Un miércoles alciónico

, en mitad de una pandemia que arroja miseria y mortandad, Amargord anuncia que este libro salió de imprenta en Madrid. "En tiempos míticos, Alcyone, hija de Eolo, y su esposo Ceyx fueron castigados por haber usurpado el nombre de Zeus y Hera. El castigo consistió en convertirlos en alciones, ave de gran belleza también conocida como "martín pescador". Pero, a diferencia del Dios vengador del Antiguo Testamento, los dioses griegos solían compadecerse de las desdichas ajenas.

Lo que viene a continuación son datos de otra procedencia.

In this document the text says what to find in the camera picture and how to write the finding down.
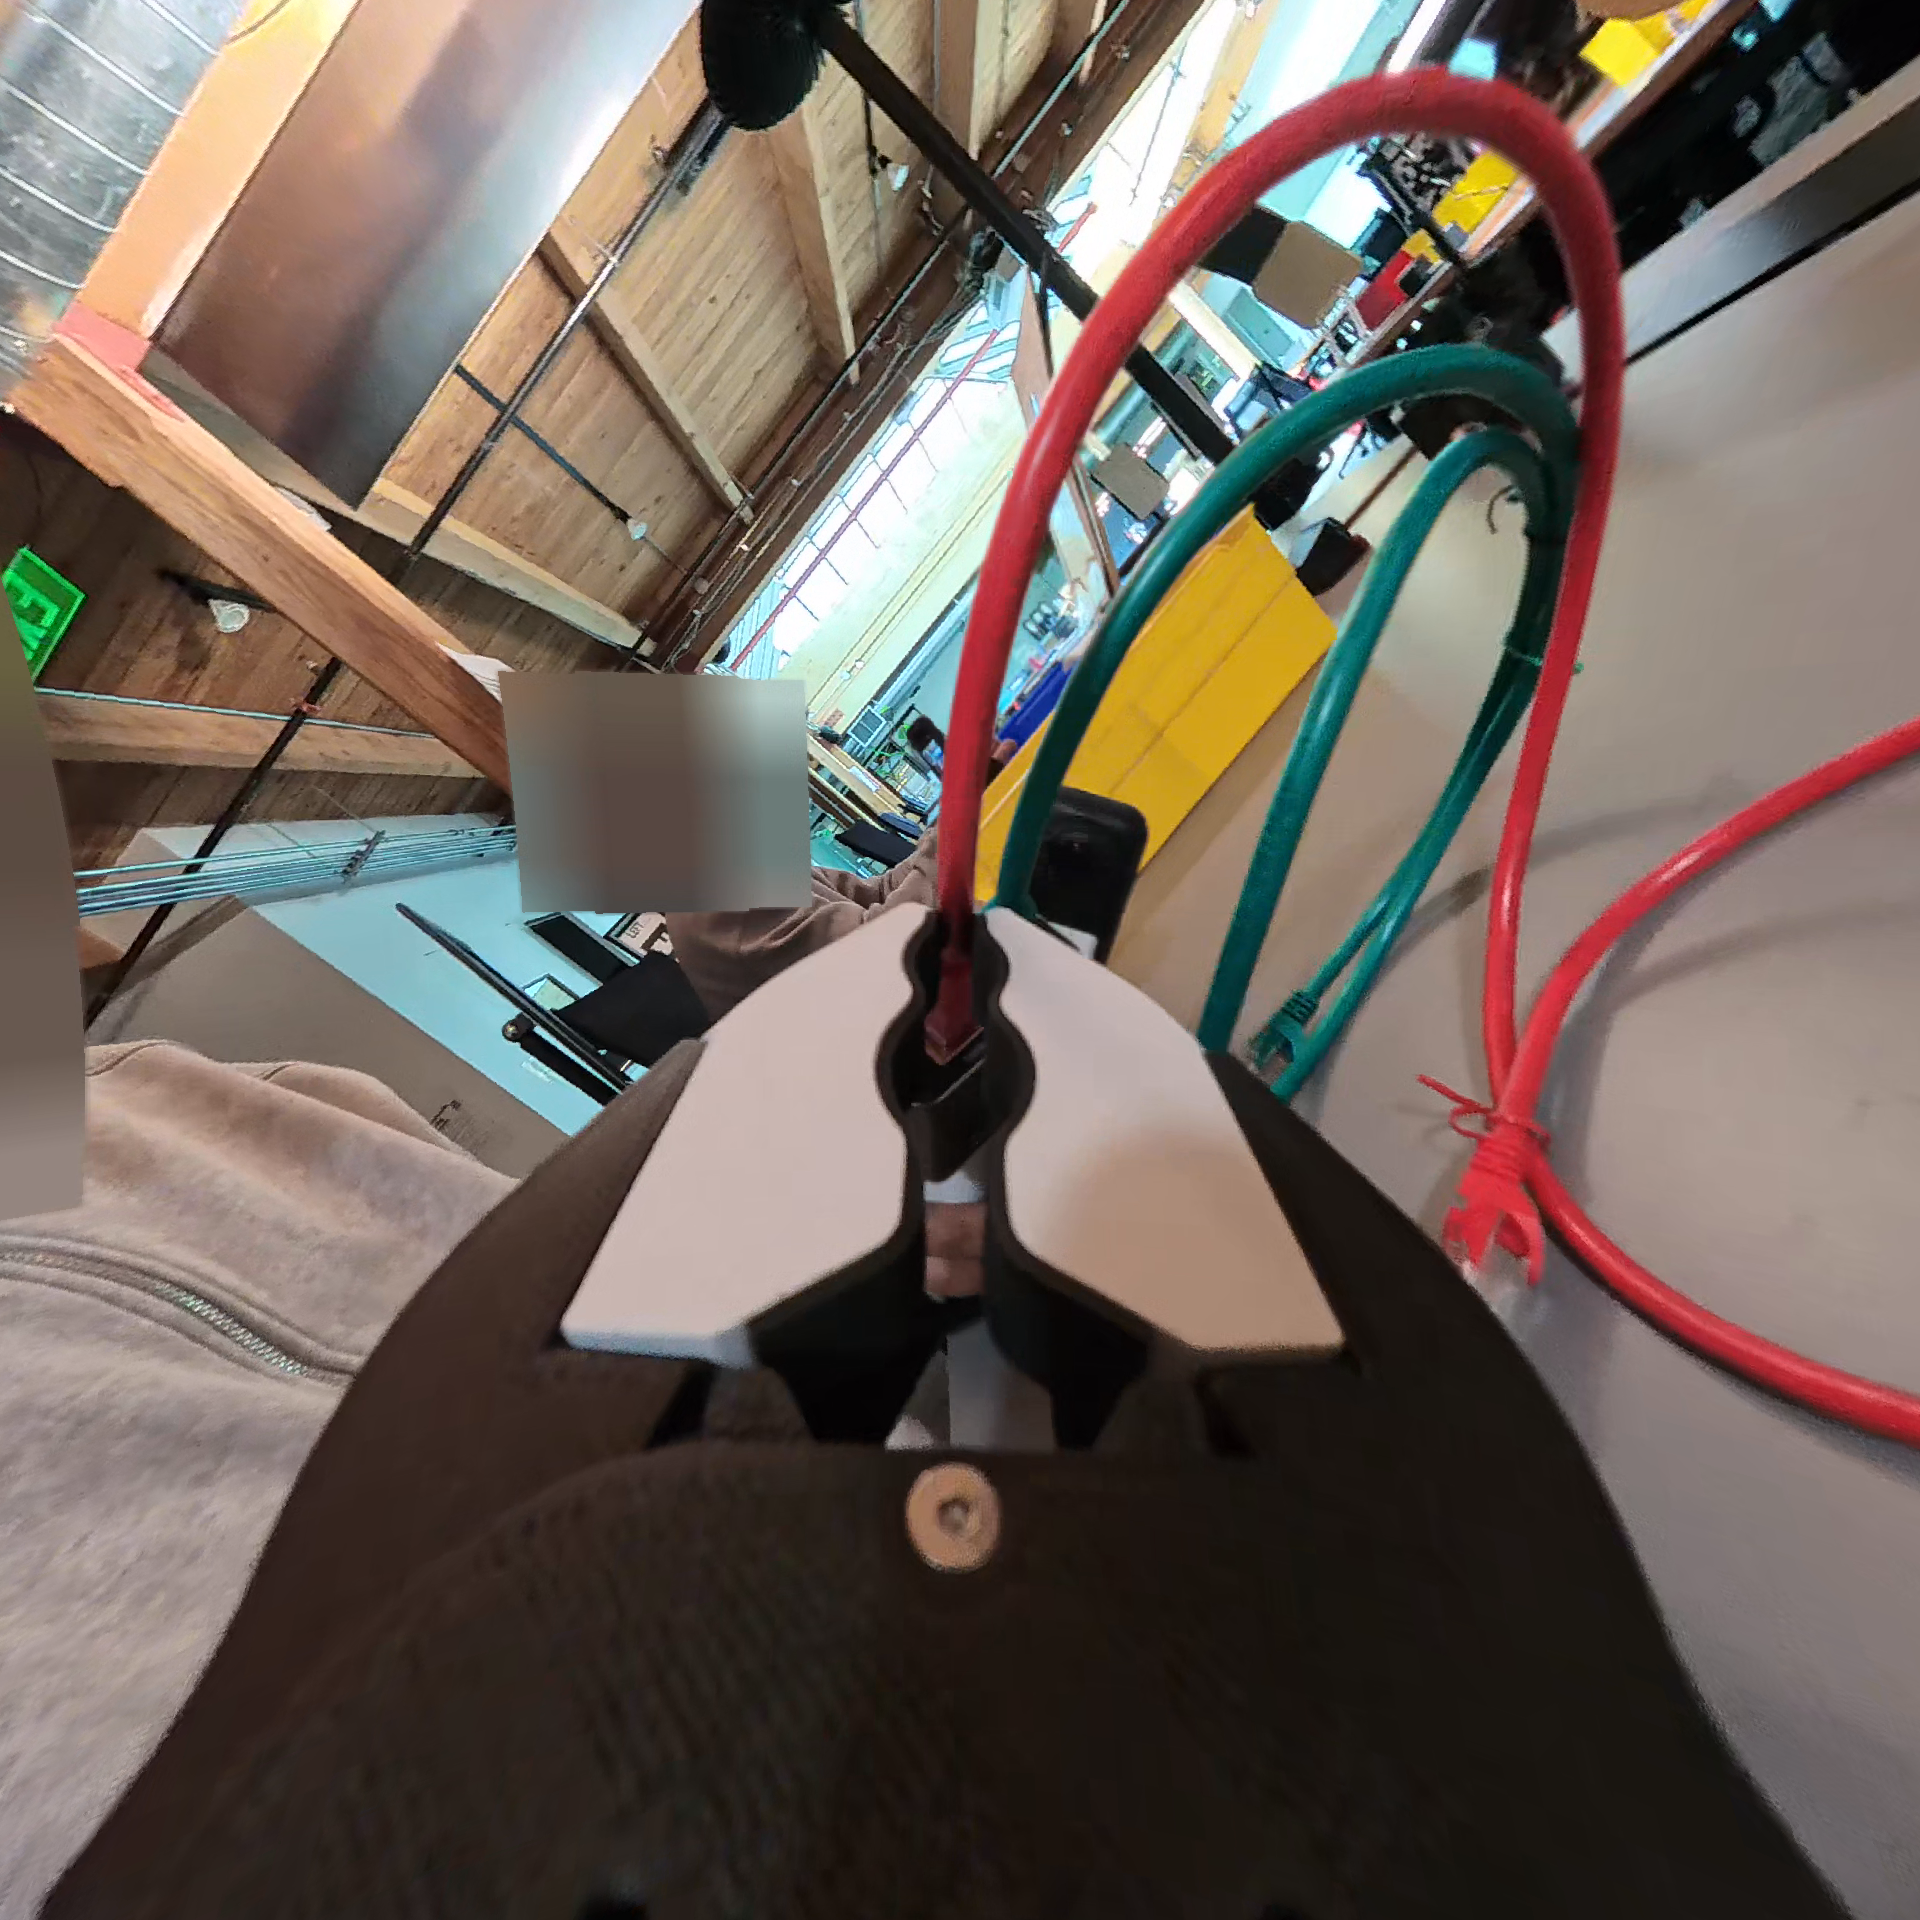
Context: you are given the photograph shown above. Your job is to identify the silver rectangular duct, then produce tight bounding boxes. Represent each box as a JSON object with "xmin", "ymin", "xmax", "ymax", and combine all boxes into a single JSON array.
[{"xmin": 140, "ymin": 0, "xmax": 665, "ymax": 507}]

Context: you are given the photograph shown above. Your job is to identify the red cable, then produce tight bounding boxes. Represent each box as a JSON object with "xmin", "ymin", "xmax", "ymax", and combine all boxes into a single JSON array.
[{"xmin": 928, "ymin": 68, "xmax": 1920, "ymax": 1449}]

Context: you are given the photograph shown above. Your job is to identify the silver ceiling duct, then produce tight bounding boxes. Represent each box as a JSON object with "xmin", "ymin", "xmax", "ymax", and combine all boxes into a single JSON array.
[{"xmin": 0, "ymin": 0, "xmax": 245, "ymax": 380}]

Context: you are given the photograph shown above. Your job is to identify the large yellow plastic bin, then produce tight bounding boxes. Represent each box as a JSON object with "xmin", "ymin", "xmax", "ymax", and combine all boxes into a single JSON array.
[{"xmin": 978, "ymin": 501, "xmax": 1339, "ymax": 907}]

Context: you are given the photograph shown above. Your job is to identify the wooden beam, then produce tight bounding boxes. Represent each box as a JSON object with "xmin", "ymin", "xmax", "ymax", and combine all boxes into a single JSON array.
[{"xmin": 0, "ymin": 335, "xmax": 514, "ymax": 784}]

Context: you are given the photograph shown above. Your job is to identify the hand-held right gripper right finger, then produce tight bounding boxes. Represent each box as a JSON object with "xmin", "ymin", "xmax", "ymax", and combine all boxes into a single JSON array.
[{"xmin": 975, "ymin": 910, "xmax": 1342, "ymax": 1359}]

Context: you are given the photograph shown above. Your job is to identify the black network adapter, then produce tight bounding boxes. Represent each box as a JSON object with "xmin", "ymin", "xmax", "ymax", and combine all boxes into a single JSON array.
[{"xmin": 901, "ymin": 1067, "xmax": 1010, "ymax": 1181}]

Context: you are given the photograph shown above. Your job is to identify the small yellow bin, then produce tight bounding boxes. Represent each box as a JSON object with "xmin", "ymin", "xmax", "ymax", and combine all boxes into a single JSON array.
[
  {"xmin": 1441, "ymin": 149, "xmax": 1521, "ymax": 252},
  {"xmin": 1580, "ymin": 12, "xmax": 1699, "ymax": 86}
]

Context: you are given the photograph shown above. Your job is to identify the black round disc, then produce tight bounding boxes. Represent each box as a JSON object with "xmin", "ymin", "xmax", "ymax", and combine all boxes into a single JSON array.
[{"xmin": 701, "ymin": 0, "xmax": 827, "ymax": 132}]

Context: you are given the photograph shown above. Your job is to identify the black desk cable hatch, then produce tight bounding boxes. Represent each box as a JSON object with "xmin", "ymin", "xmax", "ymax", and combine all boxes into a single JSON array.
[{"xmin": 1621, "ymin": 118, "xmax": 1920, "ymax": 365}]

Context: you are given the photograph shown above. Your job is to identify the green ethernet cable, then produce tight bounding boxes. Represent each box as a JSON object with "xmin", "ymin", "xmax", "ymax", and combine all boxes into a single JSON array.
[{"xmin": 995, "ymin": 345, "xmax": 1588, "ymax": 1109}]

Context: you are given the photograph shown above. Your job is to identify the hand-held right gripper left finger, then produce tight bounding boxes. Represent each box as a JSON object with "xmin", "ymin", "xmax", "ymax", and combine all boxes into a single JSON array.
[{"xmin": 560, "ymin": 904, "xmax": 949, "ymax": 1368}]

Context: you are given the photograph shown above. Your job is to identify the black slanted pole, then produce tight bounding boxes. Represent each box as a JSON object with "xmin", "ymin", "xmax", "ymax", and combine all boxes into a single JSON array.
[{"xmin": 813, "ymin": 0, "xmax": 1250, "ymax": 457}]

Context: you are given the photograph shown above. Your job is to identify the black and wood panel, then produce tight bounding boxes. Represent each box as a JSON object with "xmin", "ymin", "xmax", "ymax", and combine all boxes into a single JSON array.
[{"xmin": 1196, "ymin": 209, "xmax": 1370, "ymax": 327}]

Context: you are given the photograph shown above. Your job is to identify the green exit sign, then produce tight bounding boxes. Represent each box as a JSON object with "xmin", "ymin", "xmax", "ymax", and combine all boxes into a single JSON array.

Así, Zeus y Eolo decretaron que los siete días anteriores y los siete días posteriores al solsticio de invierno tuvieran un estatus especial: los animosos vientos dejarían de soplar para que los alciones, pájaros venerados en diversas culturas, pudieran construir sus nidos y, de esta manera, evitar que la tempestad destruyera sus huevos. Nietzsche habla de los días alciónicos. Los alkyonídes hemérai, días de extraña calma y mortecina luz que invita a la interminable madeja de tranquilidad y desasosiego. Mar en calma de invierno, preñado de extraños presagios. Cuánto tiempo me queda. Días de iluminación también, en donde es posible que se entreabran, siquiera por un instante, las puertas del cielo. Demasiado rápido como para reconocer el rostro de Aquiles. Días de esperanza para todos los que, pase lo que pase, siguen adelante y no miran atrás. Los que desesperan o simplemente se reinventan todos los días. Aquellos cansados de ver la tierra que no cambia y ya sólo aguardan un milagro. Prematuramente envejecido de tanto soñarlo día y noche, va y se produce. Tal vez en días alciónicos como estos. Martin Rasskin"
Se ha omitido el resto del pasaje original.